EXERCISE PROMPT:
Pull every line containing "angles" from the data.

───── STORED DATA

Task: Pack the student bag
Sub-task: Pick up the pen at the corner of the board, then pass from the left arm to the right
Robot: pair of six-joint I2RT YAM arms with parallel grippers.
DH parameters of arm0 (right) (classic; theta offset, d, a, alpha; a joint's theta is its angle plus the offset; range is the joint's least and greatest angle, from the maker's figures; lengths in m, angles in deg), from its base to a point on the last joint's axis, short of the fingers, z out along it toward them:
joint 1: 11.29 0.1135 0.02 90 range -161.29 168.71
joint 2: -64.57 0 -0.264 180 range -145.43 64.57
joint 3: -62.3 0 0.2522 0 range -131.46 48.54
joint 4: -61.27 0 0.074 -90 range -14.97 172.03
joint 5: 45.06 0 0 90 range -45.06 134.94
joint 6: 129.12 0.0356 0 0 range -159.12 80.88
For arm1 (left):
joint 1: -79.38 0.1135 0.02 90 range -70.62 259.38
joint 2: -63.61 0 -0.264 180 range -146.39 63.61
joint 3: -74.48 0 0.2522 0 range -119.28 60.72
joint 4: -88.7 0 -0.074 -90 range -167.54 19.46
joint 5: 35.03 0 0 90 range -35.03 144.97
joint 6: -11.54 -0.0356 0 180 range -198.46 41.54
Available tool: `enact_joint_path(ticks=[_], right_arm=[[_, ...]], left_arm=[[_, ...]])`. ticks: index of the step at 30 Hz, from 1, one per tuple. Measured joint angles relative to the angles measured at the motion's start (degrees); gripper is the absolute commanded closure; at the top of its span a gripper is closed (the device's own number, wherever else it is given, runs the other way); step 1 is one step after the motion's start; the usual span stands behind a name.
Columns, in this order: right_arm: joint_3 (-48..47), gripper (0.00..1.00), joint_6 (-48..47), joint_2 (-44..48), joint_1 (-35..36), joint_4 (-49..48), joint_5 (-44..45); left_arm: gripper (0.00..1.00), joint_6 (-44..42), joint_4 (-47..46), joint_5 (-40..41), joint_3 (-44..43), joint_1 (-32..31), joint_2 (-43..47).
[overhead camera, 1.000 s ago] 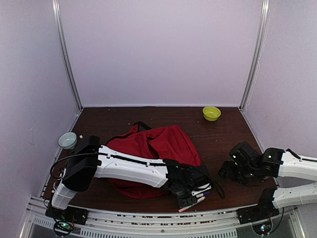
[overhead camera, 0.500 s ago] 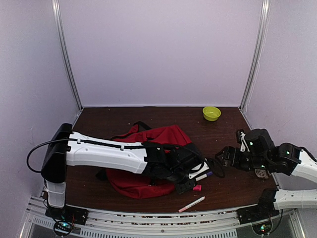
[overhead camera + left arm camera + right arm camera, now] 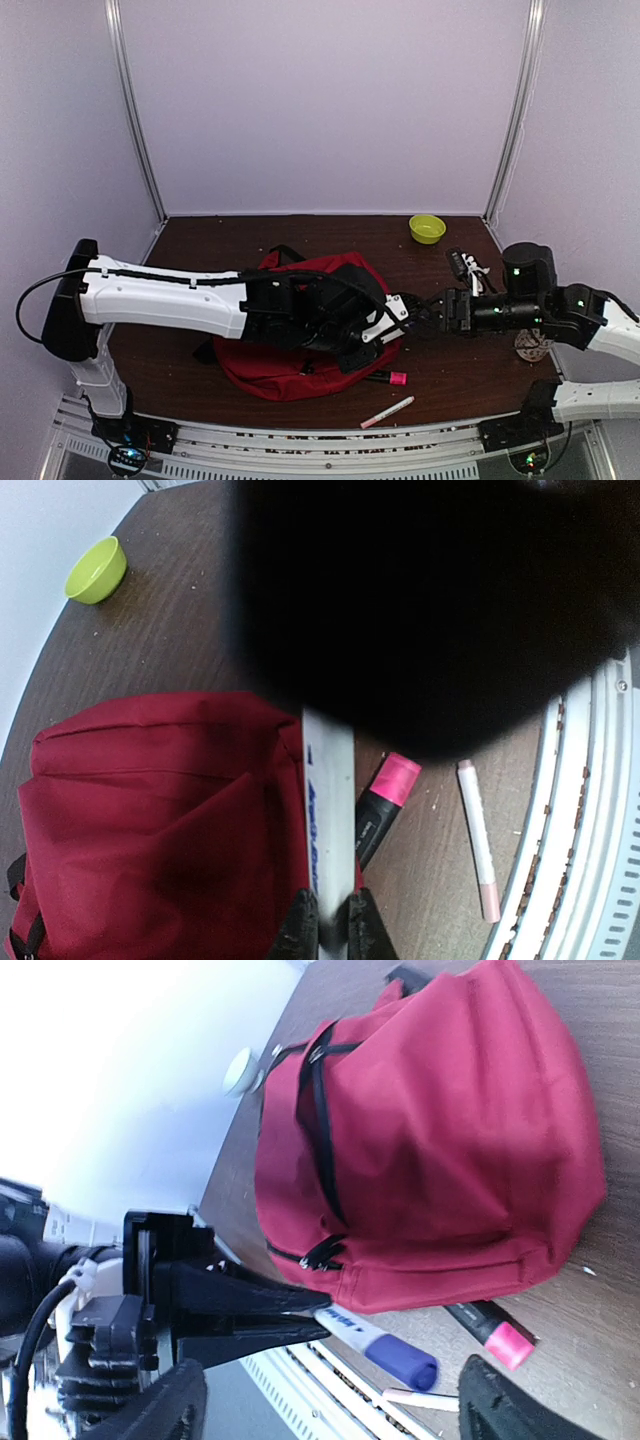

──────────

TASK OUTPUT:
DH parameters of arm0 (right) (classic; theta offset, d, a, alpha; a joint's theta is its angle plus the offset; range is the joint's least and greatest angle, from the maker's figures; lengths in m, angles in deg), from its base to a point on the last joint's axis, short of the fingers, z out along it toward them:
Available tool: `enact_joint_path(ticks=[_], right_arm=[[_, ...]], left_arm=[[_, ...]])`. ticks: index of the step at 30 Hz, from 1, one per tuple. Measured joint angles relative to the angles measured at the motion's start (degrees); gripper is the absolute commanded closure; at the top of its span a gripper is closed (the device's own number, wherever else it is given, runs the other way); step 1 is one step after the motion's start; the usual span stands behind a name.

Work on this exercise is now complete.